About this exercise
Within the records below is a range that opens at the line with "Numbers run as" and closes at the line with "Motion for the". Return that range word for word, both ends included, and only that range.
#### Records for processing
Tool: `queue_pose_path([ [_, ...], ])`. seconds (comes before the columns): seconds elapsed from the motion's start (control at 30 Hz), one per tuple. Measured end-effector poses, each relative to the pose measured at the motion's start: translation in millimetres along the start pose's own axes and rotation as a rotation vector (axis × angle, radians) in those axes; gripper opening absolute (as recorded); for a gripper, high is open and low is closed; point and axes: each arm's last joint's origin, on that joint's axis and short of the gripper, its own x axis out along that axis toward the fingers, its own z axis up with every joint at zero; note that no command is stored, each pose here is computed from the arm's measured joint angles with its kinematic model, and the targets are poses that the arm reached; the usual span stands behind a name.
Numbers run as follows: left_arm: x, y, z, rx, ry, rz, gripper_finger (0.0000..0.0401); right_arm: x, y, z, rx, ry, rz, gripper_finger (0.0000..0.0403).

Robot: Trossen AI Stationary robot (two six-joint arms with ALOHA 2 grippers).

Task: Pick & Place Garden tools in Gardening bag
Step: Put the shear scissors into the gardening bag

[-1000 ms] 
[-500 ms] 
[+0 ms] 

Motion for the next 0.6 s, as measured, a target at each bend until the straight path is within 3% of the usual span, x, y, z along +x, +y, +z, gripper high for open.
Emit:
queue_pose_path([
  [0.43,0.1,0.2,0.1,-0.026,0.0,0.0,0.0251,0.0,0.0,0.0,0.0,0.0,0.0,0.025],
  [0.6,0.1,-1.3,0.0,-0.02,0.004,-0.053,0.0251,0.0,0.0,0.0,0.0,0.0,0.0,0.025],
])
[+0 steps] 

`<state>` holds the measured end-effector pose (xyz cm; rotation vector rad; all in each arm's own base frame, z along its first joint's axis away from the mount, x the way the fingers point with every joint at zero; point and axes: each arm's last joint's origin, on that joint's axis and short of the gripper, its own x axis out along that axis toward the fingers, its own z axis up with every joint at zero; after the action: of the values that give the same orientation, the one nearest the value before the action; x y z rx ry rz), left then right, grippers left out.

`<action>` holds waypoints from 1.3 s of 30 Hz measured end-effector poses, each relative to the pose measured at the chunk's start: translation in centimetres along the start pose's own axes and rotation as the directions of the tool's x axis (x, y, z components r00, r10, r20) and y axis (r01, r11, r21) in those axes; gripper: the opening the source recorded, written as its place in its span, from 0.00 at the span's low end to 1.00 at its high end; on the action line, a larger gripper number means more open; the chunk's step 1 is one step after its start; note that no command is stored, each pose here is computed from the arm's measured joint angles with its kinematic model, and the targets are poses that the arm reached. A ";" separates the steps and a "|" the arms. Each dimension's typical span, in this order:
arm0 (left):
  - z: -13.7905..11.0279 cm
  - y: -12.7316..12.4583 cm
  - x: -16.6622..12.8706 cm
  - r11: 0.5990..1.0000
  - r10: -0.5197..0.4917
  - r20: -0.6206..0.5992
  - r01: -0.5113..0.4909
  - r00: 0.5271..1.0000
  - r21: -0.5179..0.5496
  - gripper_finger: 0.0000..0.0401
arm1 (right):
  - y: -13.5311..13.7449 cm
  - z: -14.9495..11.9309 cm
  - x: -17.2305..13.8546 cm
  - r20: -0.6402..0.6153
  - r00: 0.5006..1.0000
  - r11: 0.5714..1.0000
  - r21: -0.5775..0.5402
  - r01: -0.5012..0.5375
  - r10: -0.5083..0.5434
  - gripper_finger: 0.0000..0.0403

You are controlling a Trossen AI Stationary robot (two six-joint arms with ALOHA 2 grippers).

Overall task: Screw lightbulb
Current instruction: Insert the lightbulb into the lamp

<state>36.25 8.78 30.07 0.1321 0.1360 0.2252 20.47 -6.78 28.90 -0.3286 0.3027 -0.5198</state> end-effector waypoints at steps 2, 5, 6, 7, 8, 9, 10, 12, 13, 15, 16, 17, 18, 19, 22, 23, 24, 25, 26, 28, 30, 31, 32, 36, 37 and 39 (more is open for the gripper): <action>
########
Task result
Numbers run as follows: left_arm: x, y, z, rx, ry, rz, gripper_finger (0.0000..0.0401); right_arm: x, y, z, rx, ry, rz, gripper_finger (0.0000..0.0403).

Robot: Trossen AI Stationary robot (two six-joint arms with ALOHA 2 grippers).

Task: Pick & Place Garden tools in Gardening bag
Step: Put the shear scissors into the gardening bag

[-1000 ms] 
[-500 ms] 
[+0 ms] 

Motion for the next 0.6 s, as measured, a target at each bend until the straight path is within 3% of the usual span, x, y, z along +x, +y, +z, gripper high for open.

Nothing more remains for this exercise.